**WHAT YOU SHOULD DO**
Report the number of lines in the data below where the string "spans" shows up, and only that number.

**SUPPLIED MATERIAL**

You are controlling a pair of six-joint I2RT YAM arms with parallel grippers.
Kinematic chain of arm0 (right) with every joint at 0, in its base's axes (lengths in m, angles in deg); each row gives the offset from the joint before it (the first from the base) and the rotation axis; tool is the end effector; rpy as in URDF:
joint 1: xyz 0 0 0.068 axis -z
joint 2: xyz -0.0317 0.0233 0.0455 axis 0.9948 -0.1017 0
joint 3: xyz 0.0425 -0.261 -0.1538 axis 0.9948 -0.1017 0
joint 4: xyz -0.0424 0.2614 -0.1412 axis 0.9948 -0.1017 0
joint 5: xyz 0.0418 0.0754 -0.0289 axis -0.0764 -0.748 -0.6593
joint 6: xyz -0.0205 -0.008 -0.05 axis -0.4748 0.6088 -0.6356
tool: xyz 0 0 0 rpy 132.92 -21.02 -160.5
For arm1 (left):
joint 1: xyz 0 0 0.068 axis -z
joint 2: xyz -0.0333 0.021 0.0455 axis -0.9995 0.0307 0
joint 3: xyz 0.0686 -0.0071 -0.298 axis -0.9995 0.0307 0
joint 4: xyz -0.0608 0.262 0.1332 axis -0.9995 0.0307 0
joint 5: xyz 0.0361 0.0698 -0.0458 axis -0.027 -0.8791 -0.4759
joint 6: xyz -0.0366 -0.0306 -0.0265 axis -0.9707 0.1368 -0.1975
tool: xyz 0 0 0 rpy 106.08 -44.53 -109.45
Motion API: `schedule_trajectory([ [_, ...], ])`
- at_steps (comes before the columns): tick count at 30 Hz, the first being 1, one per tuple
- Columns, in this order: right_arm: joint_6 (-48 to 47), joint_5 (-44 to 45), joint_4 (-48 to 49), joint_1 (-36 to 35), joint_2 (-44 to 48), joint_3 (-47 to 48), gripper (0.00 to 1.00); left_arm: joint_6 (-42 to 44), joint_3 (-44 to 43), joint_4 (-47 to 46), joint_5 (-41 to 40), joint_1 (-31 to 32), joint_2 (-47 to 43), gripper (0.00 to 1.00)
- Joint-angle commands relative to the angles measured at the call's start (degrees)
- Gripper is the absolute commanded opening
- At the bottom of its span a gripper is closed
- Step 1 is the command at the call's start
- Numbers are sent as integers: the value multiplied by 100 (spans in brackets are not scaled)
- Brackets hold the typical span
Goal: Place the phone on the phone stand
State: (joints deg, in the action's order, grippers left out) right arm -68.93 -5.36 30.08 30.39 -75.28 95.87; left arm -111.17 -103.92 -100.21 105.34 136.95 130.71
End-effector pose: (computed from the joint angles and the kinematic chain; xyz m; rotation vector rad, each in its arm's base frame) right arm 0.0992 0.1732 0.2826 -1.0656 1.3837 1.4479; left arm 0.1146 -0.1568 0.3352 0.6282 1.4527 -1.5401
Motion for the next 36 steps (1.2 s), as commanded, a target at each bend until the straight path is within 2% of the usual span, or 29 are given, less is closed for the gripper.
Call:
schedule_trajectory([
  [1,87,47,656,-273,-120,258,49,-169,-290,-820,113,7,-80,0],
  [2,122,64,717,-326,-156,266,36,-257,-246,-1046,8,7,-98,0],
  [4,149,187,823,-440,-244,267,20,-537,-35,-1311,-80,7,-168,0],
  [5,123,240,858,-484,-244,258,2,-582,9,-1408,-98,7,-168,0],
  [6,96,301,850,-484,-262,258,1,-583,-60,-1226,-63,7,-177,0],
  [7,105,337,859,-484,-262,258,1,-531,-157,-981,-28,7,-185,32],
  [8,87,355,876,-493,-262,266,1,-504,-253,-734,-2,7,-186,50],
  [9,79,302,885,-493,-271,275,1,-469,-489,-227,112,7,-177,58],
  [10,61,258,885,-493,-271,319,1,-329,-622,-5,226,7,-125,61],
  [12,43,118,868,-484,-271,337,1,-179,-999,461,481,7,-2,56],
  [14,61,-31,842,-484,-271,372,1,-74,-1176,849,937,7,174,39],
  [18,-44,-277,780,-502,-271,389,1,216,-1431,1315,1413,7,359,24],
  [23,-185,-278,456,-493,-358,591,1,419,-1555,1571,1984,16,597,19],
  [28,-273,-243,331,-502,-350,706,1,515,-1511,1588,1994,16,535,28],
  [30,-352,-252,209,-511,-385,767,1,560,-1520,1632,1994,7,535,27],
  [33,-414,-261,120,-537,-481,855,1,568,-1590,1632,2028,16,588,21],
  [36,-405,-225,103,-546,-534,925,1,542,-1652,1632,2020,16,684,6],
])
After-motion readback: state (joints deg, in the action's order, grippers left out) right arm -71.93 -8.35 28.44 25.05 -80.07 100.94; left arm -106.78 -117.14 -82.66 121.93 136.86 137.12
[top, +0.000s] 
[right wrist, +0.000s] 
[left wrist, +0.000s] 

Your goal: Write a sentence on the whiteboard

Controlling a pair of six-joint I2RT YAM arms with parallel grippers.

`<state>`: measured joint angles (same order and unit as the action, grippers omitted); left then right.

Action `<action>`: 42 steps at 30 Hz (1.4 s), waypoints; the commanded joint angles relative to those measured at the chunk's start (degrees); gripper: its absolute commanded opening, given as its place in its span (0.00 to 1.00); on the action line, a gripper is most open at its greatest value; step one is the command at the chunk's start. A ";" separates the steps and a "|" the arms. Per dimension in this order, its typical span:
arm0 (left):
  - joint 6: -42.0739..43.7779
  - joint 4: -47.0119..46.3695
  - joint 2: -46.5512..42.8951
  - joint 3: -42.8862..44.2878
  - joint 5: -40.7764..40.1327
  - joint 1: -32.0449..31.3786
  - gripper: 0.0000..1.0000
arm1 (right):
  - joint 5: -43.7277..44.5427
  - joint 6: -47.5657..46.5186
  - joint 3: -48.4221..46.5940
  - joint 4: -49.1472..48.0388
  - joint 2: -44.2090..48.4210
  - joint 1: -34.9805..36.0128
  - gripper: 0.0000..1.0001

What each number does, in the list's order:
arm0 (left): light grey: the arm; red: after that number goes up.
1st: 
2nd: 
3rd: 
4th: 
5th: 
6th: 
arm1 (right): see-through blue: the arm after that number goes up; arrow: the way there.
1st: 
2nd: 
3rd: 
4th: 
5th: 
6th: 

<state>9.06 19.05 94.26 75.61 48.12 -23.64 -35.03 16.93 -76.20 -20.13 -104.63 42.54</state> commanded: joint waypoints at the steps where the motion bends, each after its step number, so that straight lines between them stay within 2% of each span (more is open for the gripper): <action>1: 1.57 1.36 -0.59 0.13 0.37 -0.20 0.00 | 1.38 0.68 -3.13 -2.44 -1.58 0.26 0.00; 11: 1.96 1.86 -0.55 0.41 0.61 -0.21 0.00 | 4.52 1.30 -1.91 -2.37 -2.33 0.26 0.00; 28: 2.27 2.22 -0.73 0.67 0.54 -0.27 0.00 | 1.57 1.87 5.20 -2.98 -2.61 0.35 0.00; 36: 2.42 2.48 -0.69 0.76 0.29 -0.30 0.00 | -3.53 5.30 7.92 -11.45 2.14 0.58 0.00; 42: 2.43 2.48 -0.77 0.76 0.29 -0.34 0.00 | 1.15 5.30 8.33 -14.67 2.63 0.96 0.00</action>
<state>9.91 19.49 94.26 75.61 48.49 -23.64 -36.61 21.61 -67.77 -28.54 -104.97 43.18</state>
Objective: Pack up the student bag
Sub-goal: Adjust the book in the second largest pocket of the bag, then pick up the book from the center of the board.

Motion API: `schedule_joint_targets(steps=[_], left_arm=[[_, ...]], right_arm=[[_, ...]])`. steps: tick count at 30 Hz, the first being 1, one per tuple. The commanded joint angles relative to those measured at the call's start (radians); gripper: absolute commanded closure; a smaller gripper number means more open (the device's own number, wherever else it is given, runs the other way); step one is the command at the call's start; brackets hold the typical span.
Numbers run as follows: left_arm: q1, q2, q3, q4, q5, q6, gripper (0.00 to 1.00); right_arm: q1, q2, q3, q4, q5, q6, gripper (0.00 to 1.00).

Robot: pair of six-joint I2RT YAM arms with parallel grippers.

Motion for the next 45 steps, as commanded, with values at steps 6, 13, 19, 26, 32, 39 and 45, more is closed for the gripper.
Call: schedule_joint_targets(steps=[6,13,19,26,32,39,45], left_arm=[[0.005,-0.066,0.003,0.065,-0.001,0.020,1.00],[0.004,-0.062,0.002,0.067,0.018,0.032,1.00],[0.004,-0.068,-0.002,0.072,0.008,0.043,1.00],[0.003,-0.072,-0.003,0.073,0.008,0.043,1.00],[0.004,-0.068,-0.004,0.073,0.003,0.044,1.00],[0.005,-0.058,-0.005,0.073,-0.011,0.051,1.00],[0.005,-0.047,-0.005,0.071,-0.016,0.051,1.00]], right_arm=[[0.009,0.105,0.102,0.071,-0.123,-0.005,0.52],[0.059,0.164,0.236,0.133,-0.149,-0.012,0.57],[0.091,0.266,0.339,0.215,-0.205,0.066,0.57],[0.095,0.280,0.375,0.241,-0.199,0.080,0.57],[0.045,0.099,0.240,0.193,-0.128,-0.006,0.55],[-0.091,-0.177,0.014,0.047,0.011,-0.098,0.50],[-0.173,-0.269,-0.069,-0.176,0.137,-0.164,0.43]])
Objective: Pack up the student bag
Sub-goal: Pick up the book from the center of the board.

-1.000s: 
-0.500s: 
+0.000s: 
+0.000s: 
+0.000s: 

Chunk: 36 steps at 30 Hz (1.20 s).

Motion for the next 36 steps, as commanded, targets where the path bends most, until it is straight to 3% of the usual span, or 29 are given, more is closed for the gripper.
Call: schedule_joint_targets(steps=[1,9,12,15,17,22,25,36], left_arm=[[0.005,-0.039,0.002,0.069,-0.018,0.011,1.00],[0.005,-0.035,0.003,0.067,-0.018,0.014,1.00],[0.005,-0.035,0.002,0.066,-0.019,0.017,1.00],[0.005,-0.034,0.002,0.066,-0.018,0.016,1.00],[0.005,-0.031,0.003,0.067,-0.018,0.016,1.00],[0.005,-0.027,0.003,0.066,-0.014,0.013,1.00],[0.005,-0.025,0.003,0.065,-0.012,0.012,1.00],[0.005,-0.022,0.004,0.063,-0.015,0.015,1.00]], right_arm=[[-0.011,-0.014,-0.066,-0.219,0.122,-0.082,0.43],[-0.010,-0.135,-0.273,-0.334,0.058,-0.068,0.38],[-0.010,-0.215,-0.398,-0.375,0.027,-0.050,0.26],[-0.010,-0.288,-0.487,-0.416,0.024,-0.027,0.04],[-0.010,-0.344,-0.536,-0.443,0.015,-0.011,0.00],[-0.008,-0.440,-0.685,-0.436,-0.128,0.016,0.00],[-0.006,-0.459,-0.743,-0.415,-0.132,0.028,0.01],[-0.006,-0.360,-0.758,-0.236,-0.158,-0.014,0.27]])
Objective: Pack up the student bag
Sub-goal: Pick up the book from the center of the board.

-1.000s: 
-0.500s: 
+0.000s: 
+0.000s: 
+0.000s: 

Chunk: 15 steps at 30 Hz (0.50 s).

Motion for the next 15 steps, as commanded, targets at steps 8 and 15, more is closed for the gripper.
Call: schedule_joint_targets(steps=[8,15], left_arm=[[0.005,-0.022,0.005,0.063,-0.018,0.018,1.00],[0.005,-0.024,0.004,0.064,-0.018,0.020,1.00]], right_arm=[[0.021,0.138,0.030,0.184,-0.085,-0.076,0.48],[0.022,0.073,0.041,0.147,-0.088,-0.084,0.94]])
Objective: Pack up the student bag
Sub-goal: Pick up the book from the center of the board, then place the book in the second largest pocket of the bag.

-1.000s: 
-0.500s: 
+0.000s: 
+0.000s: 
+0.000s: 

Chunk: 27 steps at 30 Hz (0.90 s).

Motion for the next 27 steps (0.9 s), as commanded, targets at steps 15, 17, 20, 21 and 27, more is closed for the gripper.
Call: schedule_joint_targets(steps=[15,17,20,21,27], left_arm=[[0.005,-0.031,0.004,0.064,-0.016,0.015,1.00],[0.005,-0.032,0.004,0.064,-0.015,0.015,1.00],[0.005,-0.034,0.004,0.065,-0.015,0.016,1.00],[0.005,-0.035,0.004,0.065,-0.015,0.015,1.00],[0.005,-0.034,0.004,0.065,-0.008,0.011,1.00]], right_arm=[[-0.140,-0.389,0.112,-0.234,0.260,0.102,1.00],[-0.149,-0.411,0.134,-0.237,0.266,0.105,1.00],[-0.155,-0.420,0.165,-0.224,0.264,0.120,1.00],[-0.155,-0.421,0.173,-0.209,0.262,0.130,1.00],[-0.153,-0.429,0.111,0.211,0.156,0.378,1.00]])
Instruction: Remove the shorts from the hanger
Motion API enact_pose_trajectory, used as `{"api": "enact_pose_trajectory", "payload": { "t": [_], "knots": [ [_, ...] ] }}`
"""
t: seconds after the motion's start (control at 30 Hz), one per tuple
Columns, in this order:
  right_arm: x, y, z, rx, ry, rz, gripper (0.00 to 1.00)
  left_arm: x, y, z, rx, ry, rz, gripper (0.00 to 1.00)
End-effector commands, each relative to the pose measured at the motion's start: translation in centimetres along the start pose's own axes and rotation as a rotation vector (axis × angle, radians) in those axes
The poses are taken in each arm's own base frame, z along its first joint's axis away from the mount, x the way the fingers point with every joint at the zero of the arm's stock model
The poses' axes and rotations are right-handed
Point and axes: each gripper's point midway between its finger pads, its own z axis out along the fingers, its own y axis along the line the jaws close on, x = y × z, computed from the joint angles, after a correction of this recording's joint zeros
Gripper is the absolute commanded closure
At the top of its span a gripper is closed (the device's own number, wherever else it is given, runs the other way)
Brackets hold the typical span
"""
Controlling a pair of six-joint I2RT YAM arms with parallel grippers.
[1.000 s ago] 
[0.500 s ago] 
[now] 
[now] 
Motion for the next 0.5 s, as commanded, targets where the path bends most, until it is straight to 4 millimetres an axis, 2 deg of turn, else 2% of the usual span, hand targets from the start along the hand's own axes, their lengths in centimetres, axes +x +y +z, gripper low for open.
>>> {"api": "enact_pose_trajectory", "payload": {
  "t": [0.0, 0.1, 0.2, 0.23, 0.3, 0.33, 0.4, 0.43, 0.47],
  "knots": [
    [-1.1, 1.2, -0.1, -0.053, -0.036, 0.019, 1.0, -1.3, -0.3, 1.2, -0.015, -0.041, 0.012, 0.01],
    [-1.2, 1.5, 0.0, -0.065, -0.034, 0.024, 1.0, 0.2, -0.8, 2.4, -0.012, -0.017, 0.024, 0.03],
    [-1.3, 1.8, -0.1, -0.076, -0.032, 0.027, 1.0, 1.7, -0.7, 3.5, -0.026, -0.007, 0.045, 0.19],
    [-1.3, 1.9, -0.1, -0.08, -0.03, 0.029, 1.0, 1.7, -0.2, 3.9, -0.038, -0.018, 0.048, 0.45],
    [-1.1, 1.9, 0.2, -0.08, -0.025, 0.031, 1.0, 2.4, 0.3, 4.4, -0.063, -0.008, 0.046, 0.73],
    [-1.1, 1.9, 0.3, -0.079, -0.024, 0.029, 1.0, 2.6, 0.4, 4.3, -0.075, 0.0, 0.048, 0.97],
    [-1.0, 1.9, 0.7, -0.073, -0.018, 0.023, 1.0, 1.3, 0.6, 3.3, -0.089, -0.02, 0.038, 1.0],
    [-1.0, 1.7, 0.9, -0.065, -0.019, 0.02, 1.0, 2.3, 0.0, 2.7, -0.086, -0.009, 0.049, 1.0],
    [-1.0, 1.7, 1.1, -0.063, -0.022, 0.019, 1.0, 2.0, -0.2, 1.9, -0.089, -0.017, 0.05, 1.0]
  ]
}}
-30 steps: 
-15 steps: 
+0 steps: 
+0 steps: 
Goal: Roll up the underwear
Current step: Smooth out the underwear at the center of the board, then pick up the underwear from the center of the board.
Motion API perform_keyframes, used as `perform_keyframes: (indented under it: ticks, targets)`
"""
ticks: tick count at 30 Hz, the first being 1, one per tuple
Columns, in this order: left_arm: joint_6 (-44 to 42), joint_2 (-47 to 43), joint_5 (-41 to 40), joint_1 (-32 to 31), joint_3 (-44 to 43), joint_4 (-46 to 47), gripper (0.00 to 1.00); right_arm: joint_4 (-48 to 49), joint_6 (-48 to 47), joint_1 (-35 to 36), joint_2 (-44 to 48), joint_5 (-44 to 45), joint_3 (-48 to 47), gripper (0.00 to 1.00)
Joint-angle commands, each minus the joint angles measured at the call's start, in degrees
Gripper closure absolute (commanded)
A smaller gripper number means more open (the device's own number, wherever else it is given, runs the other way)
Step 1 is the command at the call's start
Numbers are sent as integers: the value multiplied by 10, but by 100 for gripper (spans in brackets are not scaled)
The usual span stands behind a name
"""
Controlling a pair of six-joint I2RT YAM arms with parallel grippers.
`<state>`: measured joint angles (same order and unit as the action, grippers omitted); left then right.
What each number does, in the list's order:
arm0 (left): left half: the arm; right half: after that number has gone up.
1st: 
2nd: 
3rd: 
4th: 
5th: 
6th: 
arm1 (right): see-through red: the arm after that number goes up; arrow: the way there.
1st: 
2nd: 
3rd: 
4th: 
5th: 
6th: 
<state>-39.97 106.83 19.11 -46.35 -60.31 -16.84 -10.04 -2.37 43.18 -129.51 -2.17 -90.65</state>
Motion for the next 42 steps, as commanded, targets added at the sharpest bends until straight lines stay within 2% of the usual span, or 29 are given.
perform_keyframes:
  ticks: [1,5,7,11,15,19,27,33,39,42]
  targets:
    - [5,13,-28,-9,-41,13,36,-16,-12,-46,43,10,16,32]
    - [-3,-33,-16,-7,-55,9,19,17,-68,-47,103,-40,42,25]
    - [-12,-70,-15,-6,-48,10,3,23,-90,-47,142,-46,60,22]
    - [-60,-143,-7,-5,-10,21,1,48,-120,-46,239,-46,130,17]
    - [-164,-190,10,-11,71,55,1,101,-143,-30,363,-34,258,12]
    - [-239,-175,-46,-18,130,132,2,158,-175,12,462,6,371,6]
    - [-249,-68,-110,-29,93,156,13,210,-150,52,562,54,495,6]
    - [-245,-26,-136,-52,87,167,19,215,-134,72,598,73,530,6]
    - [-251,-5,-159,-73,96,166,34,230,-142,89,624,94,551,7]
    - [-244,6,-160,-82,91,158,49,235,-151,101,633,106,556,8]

**TASK RESPONSE**
2